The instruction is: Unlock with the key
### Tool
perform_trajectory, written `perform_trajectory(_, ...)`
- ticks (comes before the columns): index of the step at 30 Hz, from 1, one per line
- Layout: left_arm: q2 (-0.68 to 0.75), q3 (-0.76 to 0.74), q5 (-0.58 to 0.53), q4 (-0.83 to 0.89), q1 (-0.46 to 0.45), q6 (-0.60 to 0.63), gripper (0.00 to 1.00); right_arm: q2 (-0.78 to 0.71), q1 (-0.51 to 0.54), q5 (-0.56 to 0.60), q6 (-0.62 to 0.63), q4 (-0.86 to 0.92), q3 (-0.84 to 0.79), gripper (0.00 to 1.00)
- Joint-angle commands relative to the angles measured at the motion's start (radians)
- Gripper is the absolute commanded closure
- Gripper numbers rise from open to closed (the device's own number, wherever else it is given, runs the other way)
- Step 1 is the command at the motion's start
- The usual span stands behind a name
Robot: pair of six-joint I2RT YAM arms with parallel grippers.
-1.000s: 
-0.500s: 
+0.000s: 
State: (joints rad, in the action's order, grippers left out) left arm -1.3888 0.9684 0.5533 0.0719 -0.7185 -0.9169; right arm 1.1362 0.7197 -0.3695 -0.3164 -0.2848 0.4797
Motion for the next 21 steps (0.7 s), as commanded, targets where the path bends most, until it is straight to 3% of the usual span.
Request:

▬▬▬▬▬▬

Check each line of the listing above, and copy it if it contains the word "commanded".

WRITTEN ANSWER:
- Gripper is the absolute commanded closure
Motion for the next 21 steps (0.7 s), as commanded, targets where the path bends most, until it is straight to 3% of the usual span.

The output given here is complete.